2020-04-26
2020-04-26 本文已影响0人
尼尔君
AbstractAuthenticationProcessingFilter
public void doFilter(ServletRequest req, ServletResponse res, FilterChain chain) throws IOException, ServletException {
HttpServletRequest request = (HttpServletRequest) req;
HttpServletResponse response = (HttpServletResponse) res;
// 匹配自己定义的拦截规则url 如果通过则放行
if (!requiresAuthentication(request, response)) {
chain.doFilter(request, response);
return;
}
if (logger.isDebugEnabled()) {
logger.debug("Request is to process authentication");
}
Authentication authResult;
try {
//关键点这里
authResult = attemptAuthentication(request, response);
if (authResult == null) {
// return immediately as subclass has indicated that it hasn't completed
// authentication
return;
}
sessionStrategy.onAuthentication(authResult, request, response);
}
catch (InternalAuthenticationServiceException failed) {
logger.error(
"An internal error occurred while trying to authenticate the user.",
failed);
unsuccessfulAuthentication(request, response, failed);
return;
}
catch (AuthenticationException failed) {
// Authentication failed
unsuccessfulAuthentication(request, response, failed);
return;
}
// Authentication success
if (continueChainBeforeSuccessfulAuthentication) {
chain.doFilter(request, response);
}
successfulAuthentication(request, response, chain, authResult);
}
attemptAuthentication(request, response); 这个方法会调用
UsernamePasswordAuthenticationFilter 或者他的子类(自己实现) 的attemptAuthentication
public class JwtAuthenticationFilter extends UsernamePasswordAuthenticationFilter {
...省略
@Override
public Authentication attemptAuthentication(HttpServletRequest request, HttpServletResponse response) throws AuthenticationException {
// 从请求的 POST 中拿取 username 和 password 两个字段进行登入
String username = null;
String password = null;
//这段是取post username
if ("GET".equals(request.getMethod().toUpperCase())) {
username = request.getParameter("username");
password = request.getParameter("password");
} else if ("POST".equals(request.getMethod().toUpperCase()) && request.getContentType().toUpperCase().equals("APPLICATION/JSON")) {
ObjectMapper objectMapper = new ObjectMapper();
try {
PostLogin postLogin = objectMapper.readValue(request.getInputStream(), PostLogin.class);
username = postLogin.getUsername();
password = postLogin.getPassword();
} catch (IOException e) {
e.printStackTrace();
}
}
//封装一下 请求的用户账号密码
UsernamePasswordAuthenticationToken token = new UsernamePasswordAuthenticationToken(username, password);
//这里设置请求的ip地址
setDetails(request, token);
// 交给 AuthenticationManager 进行鉴权
return getAuthenticationManager().authenticate(token);
getAuthenticationManager().authenticate(token);
调用ProviderManager authenticate 进行验证
public class ProviderManager implements AuthenticationManager, MessageSourceAware,
InitializingBean {
...省略
/**
* Attempts to authenticate the passed {@link Authentication} object.
* <p>
* The list of {@link AuthenticationProvider}s will be successively tried until an
* <code>AuthenticationProvider</code> indicates it is capable of authenticating the
* type of <code>Authentication</code> object passed.
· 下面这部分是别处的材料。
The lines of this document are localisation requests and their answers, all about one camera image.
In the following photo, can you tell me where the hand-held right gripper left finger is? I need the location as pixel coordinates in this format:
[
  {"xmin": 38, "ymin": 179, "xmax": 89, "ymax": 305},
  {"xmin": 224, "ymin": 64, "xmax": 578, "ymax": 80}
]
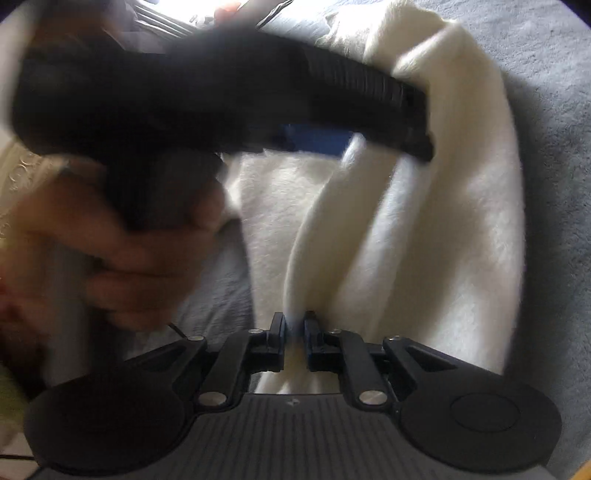
[{"xmin": 124, "ymin": 312, "xmax": 288, "ymax": 411}]

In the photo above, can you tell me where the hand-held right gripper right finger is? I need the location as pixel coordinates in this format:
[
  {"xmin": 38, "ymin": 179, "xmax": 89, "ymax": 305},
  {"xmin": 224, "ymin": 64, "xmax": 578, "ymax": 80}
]
[{"xmin": 302, "ymin": 311, "xmax": 460, "ymax": 411}]

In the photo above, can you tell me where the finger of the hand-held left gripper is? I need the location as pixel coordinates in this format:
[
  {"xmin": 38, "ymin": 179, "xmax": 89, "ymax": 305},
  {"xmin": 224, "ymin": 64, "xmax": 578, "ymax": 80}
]
[{"xmin": 276, "ymin": 44, "xmax": 435, "ymax": 163}]

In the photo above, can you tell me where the white fluffy sweater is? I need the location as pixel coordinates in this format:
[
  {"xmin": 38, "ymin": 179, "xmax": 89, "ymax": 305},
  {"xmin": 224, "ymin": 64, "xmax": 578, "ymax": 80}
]
[{"xmin": 222, "ymin": 0, "xmax": 528, "ymax": 398}]

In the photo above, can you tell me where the person's left hand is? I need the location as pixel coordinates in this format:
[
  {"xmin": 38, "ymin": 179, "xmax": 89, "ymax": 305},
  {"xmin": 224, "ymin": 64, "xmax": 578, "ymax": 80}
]
[{"xmin": 9, "ymin": 171, "xmax": 228, "ymax": 333}]

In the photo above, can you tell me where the grey bed blanket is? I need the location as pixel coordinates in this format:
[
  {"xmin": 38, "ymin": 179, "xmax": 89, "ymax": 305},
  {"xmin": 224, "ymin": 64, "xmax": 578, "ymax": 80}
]
[{"xmin": 171, "ymin": 0, "xmax": 591, "ymax": 476}]

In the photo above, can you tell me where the person's yellow-green clothing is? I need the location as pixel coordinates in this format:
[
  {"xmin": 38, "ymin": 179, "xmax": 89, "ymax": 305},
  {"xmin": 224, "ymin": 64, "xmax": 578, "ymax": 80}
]
[{"xmin": 0, "ymin": 362, "xmax": 31, "ymax": 416}]
Authentication will then be
* attempted with that <code>AuthenticationProvider</code>.
* <p>
* If more than one <code>AuthenticationProvider</code> supports the passed
* <code>Authentication</code> object, the first one able to successfully
* authenticate the <code>Authentication</code> object determines the
* <code>result</code>, overriding any possible <code>AuthenticationException</code>
* thrown by earlier supporting <code>AuthenticationProvider</code>s.
* On successful authentication, no subsequent <code>AuthenticationProvider</code>s
* will be tried.
* If authentication was not successful by any supporting
* <code>AuthenticationProvider</code> the last thrown
* <code>AuthenticationException</code> will be rethrown.
*
* @param authentication the authentication request object.
*
* @return a fully authenticated object including credentials.
*
* @throws AuthenticationException if authentication fails.
*/
public Authentication authenticate(Authentication authentication)
throws AuthenticationException {
Class<? extends Authentication> toTest = authentication.getClass();
AuthenticationException lastException = null;
AuthenticationException parentException = null;
Authentication result = null;
Authentication parentResult = null;
boolean debug = logger.isDebugEnabled();
for (AuthenticationProvider provider : getProviders()) {
if (!provider.supports(toTest)) {
continue;
}
if (debug) {
logger.debug("Authentication attempt using "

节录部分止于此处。